*Requirement*. The lines below that include "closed" are to be found and copied.

*Information provided*.

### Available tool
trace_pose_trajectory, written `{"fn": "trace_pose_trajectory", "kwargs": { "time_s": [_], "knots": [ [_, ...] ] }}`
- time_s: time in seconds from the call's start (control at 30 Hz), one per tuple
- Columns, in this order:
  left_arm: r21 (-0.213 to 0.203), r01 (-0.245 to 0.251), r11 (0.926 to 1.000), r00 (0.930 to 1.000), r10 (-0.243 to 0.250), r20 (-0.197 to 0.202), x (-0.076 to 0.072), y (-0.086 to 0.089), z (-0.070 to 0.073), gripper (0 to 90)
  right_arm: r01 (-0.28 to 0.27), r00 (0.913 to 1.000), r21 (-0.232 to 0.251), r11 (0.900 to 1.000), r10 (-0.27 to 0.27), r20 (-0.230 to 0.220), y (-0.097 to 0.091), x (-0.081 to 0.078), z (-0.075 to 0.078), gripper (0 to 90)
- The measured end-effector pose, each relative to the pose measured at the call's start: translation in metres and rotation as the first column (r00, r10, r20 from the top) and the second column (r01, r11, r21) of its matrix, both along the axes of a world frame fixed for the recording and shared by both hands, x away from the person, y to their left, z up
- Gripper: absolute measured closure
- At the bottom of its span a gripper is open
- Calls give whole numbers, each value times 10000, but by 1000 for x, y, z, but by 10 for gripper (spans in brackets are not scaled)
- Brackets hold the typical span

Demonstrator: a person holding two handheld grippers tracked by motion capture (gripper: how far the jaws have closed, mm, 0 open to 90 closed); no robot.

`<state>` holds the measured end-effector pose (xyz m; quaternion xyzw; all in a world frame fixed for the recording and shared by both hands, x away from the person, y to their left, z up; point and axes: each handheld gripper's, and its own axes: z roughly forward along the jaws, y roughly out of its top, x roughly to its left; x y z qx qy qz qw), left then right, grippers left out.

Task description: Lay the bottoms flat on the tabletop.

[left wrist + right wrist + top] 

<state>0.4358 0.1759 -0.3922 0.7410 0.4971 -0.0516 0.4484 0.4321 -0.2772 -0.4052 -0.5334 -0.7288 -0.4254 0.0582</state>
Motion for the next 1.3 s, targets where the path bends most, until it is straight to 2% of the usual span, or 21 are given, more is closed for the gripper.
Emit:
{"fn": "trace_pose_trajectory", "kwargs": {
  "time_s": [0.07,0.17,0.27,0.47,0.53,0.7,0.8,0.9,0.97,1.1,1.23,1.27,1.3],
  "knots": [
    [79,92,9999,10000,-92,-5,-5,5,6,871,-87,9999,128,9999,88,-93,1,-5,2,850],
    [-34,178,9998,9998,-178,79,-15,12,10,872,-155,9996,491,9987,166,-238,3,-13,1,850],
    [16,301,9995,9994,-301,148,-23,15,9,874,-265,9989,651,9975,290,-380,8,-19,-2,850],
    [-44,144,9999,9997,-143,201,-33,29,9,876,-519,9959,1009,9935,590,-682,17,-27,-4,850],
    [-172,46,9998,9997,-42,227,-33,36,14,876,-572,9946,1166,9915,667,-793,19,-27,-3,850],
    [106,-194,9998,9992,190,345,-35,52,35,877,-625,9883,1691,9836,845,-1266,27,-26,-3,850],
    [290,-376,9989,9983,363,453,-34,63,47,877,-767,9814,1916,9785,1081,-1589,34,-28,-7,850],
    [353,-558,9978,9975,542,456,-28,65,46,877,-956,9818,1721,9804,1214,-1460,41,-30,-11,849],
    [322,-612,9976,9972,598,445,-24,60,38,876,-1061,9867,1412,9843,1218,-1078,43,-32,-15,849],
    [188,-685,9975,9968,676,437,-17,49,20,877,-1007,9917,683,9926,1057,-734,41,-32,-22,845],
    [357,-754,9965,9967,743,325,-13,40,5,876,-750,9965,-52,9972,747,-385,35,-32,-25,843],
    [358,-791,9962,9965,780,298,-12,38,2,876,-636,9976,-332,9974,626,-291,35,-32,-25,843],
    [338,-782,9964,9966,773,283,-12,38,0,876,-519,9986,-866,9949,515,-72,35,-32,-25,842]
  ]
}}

*Written reply*.
Demonstrator: a person holding two handheld grippers tracked by motion capture (gripper: how far the jaws have closed, mm, 0 open to 90 closed); no robot.
Motion for the next 1.3 s, targets where the path bends most, until it is straight to 2% of the usual span, or 21 are given, more is closed for the gripper.

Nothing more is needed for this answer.